# EXERCISE INSTRUCTIONS
Look through the data below. Show each line where the string "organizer" occurs.

# STUDY MATERIAL
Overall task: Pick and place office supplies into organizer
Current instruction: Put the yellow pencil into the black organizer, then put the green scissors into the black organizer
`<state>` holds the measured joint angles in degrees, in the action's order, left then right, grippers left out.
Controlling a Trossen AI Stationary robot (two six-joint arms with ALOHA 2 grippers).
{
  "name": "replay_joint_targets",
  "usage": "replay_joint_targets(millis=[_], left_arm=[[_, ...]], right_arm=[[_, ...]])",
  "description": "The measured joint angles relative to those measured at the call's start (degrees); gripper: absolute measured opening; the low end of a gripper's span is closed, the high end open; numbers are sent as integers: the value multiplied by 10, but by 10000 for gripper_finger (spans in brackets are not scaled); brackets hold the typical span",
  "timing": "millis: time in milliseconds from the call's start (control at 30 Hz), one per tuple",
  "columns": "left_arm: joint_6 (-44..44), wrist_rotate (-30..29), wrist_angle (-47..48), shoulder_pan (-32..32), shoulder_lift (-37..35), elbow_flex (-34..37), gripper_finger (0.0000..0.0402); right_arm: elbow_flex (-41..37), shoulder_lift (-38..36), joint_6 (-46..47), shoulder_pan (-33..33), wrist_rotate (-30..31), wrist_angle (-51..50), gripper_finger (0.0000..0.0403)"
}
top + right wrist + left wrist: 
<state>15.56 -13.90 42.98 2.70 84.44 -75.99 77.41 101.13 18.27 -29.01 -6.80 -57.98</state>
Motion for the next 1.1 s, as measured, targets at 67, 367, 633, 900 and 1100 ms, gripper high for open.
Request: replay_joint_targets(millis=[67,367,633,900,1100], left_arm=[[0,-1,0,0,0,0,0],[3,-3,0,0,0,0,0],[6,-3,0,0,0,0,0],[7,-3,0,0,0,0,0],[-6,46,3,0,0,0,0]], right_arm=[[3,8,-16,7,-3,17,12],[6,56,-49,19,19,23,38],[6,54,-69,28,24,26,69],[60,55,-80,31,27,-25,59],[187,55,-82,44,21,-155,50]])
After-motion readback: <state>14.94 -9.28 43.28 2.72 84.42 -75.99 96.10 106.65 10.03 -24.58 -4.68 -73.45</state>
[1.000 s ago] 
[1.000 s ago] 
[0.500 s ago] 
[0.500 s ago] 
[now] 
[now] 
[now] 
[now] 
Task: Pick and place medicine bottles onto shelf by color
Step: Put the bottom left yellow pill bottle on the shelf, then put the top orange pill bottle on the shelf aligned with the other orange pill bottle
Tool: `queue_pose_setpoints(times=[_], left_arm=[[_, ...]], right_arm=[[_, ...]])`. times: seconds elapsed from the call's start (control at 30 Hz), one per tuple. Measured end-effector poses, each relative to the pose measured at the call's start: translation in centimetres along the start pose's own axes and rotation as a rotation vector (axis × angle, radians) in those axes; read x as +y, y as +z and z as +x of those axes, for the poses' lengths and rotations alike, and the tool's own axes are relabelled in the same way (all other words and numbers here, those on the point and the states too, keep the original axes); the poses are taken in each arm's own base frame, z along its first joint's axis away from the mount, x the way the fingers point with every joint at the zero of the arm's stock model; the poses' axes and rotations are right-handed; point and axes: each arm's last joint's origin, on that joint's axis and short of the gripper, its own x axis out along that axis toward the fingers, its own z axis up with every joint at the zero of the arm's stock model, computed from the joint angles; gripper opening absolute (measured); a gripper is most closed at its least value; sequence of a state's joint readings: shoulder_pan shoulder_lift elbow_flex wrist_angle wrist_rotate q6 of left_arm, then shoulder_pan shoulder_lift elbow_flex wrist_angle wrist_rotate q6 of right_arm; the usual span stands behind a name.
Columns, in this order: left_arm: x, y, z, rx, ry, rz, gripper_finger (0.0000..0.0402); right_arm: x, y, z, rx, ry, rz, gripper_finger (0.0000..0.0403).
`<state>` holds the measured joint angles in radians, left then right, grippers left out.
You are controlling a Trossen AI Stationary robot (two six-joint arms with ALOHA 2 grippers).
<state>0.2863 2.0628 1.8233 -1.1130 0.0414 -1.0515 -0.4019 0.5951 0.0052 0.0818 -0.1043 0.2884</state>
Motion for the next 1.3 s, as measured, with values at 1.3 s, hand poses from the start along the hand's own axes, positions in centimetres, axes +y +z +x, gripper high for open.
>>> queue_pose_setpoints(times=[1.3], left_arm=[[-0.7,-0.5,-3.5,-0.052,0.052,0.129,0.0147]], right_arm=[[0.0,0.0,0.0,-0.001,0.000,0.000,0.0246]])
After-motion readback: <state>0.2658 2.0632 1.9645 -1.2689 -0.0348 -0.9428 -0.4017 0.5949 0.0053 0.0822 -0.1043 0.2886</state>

# THE ANSWER
Overall task: Pick and place office supplies into organizer
Current instruction: Put the yellow pencil into the black organizer, then put the green scissors into the black organizer

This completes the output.